### [What you need to do]
Within this material, state how many lines include the string "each". Reply with the number only.

****************************************

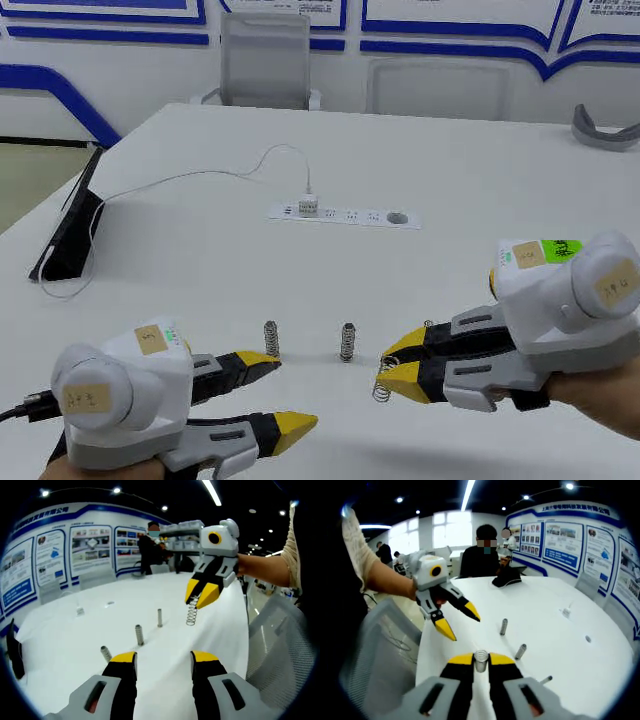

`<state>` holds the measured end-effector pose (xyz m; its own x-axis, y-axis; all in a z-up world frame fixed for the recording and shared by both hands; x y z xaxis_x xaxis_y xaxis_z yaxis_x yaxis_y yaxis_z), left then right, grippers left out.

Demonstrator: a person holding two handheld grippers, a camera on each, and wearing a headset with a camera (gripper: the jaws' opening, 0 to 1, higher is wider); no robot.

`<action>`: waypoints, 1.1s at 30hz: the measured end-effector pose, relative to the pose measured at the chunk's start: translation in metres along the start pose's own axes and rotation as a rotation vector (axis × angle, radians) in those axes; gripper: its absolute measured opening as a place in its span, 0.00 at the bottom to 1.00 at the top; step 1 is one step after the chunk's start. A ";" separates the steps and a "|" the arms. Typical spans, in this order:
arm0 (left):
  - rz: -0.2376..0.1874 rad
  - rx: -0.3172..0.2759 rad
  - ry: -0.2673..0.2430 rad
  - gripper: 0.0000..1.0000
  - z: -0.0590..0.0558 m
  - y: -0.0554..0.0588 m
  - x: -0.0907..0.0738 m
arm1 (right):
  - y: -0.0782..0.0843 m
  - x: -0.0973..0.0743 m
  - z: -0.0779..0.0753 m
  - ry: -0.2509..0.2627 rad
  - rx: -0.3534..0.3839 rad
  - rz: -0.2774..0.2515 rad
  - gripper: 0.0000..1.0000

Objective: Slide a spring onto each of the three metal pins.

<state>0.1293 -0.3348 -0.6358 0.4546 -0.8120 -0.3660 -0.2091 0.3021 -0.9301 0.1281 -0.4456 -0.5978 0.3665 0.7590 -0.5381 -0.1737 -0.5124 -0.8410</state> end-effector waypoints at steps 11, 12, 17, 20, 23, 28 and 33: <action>-0.006 -0.027 -0.053 0.46 0.011 0.004 -0.013 | 0.003 -0.018 -0.028 0.079 0.021 -0.006 0.12; -0.006 -0.029 -0.056 0.46 0.012 0.005 -0.014 | 0.003 -0.019 -0.031 0.085 0.023 -0.006 0.12; 0.003 -0.027 -0.066 0.47 0.013 0.008 -0.016 | 0.004 -0.028 -0.051 0.138 0.036 -0.009 0.12; 0.007 -0.028 -0.070 0.46 0.014 0.009 -0.017 | 0.006 -0.033 -0.063 0.177 0.040 0.000 0.12; 0.005 -0.032 -0.072 0.46 0.014 0.009 -0.017 | 0.006 -0.035 -0.072 0.200 0.047 0.001 0.12; 0.007 -0.033 -0.072 0.46 0.014 0.010 -0.016 | 0.012 -0.032 -0.089 0.246 0.057 0.015 0.12; 0.004 -0.035 -0.076 0.46 0.015 0.010 -0.017 | 0.015 -0.025 -0.101 0.274 0.078 0.013 0.12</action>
<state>0.1325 -0.3107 -0.6390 0.5176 -0.7702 -0.3727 -0.2405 0.2871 -0.9272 0.2089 -0.5132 -0.5911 0.5953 0.6101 -0.5229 -0.2465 -0.4807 -0.8415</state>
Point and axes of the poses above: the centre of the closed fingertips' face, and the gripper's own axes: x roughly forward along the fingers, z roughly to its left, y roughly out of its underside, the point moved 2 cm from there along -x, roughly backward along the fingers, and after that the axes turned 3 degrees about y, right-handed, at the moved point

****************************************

### [Answer below]
2